* MATERIALS PROVIDED *
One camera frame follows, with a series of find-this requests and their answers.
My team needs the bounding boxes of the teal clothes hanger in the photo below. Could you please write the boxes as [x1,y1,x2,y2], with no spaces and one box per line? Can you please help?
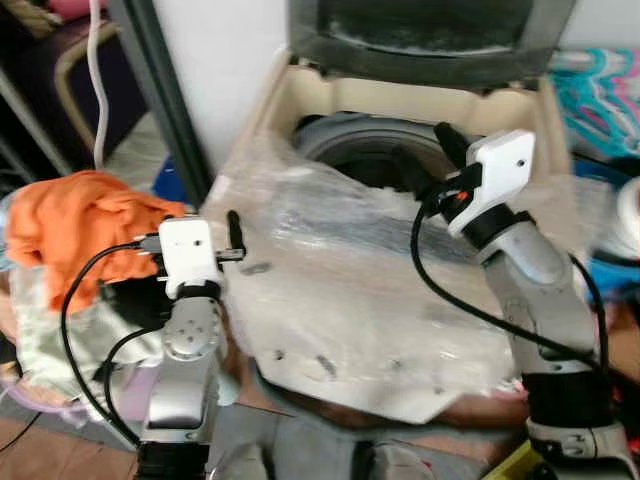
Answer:
[550,48,640,161]

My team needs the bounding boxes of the dark grey washer lid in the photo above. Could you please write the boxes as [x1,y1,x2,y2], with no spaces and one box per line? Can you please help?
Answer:
[288,0,579,93]

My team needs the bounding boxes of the pale green white garment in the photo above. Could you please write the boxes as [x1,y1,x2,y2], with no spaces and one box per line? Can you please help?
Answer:
[8,268,166,401]

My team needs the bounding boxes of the dark metal post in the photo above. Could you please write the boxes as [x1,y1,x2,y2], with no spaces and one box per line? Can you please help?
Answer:
[105,0,213,206]

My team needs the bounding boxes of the long black left arm cable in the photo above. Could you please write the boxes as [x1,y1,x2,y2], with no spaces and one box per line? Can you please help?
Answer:
[60,240,161,448]

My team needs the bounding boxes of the orange garment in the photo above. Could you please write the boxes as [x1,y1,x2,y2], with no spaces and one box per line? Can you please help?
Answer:
[5,170,193,313]

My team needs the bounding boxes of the grey right robot leg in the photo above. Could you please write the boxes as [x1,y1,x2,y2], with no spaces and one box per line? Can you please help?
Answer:
[340,410,446,480]

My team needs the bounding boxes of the white hose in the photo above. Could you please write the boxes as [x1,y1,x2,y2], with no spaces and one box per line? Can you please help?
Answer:
[87,0,112,171]

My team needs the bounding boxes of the pink laundry basket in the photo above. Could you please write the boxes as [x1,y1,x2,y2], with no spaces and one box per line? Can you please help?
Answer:
[0,365,141,426]

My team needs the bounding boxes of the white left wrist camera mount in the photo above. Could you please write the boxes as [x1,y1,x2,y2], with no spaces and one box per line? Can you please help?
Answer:
[157,217,227,299]

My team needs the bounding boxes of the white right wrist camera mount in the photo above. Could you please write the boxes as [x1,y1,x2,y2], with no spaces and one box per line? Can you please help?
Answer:
[446,129,537,239]

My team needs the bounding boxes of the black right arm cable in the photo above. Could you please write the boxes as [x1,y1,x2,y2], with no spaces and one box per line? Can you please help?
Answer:
[410,193,613,401]

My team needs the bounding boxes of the blue plastic basin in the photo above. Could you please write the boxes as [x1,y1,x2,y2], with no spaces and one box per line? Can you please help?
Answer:
[572,155,640,296]

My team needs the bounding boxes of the short black left arm cable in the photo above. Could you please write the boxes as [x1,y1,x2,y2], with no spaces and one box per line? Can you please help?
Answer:
[103,322,166,426]

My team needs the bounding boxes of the yellow plastic object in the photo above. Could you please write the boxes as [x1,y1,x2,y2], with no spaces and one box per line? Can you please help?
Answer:
[480,440,543,480]

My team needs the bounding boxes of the beige top-loading washing machine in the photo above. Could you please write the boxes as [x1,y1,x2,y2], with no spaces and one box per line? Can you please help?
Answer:
[205,50,601,426]

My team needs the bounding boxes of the black garment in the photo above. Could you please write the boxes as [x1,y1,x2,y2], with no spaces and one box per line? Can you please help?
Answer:
[95,278,169,333]

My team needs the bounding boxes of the clear plastic sheet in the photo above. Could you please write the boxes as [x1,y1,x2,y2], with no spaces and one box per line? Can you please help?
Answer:
[205,130,593,401]

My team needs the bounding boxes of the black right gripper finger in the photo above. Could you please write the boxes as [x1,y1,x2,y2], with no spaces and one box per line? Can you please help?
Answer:
[435,121,470,172]

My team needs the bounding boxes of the white jar with green lid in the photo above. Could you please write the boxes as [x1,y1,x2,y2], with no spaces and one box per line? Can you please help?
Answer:
[614,180,640,263]

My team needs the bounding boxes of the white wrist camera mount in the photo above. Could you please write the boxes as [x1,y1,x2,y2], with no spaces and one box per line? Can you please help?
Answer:
[157,217,227,299]
[446,129,537,239]

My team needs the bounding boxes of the small blue tub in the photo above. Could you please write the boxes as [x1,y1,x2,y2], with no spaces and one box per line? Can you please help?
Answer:
[150,158,189,207]

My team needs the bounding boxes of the dark chair with wooden frame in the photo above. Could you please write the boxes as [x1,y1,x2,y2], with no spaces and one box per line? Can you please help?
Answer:
[0,0,151,173]

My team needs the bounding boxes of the grey washer drum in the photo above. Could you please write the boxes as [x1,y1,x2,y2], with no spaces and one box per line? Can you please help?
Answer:
[294,111,483,193]

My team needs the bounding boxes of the pink clothes hanger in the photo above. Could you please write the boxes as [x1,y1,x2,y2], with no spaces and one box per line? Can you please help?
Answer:
[598,50,640,151]

* TASK STATEMENT *
Some lines of the data above may hold the word "dark"; state how many do, and give only that number.

* OUTPUT OF THE EXERCISE *
3